MI5 has launched a second investigation into claims that the Manchester bomber was repeatedly flagged to authorities for his extremist views.

The British domestic intelligence agency was facing pressure after it emerged that Salman Abedi's friends, family and members of his mosque all raised concerns about the attacker with the Home Office and anti-terror hotlines.

Intelligence officials also knew of Abedi's links to a militant Islamist group in Libya – titled the Libyan Islamic Fighting Group (LIFG) – and to Isis-linked jihadists in the UK, but still took no action to detain the 22-year-old.

It also emerged that the FBI warned MI5 that Abedi was part of a terror cell in the north west of England that was plotting an attack in the UK, but Abedi was still allowed entry into the UK from Libya days before launching his attack, which killed 22 people.

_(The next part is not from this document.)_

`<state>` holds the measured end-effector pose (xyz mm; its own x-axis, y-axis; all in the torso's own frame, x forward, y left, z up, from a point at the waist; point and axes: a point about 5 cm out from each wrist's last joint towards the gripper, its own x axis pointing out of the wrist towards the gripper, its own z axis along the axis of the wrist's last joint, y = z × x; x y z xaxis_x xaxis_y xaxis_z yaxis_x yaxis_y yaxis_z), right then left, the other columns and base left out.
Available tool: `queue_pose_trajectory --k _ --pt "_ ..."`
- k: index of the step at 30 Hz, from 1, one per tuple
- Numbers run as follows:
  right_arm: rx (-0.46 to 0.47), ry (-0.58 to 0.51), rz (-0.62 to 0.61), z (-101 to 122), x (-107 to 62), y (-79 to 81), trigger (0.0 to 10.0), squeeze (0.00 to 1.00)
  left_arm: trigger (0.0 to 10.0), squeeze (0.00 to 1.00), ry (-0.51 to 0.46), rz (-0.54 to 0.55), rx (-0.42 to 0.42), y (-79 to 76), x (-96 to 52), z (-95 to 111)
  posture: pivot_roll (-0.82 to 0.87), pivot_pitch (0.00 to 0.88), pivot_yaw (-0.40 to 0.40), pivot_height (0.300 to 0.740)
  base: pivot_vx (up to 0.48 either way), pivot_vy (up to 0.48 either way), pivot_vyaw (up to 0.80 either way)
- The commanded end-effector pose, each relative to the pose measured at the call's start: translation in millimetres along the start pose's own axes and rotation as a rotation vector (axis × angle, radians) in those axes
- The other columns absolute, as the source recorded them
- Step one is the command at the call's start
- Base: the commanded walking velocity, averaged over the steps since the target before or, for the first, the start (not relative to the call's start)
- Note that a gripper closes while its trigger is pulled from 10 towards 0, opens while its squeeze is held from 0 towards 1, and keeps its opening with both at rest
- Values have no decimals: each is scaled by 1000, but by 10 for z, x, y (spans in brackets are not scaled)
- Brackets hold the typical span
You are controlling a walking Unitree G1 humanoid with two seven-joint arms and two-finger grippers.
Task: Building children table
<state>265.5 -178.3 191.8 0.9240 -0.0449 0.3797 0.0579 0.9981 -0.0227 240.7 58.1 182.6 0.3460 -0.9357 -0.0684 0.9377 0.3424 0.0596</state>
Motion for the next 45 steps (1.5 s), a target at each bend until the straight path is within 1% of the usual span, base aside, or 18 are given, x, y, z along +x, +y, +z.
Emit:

In response to the pressure placed on MI5, security officials justified the lapse because they said 500 terror investigations were ongoing and that over 3,000 people were being monitored at any one time.

However, after launching an initial inquiry, Rudd confirmed on Sky News on Sunday (29 May) that MI5 will launch into a more in-depth investigation into why intelligence was missed.

Despite the first step, it was questioned why MI5 should be allowed to investigate itself after making the blunders, rather than an independent body.

BBC Newsnight reported that when Abedi was 16 he fought against the Muammar Gaddafi regime with his father.

The investigation comes as rebels now living in England claim that the UK Government waived travel bans to let them fight in Libya, according to the Mail Online.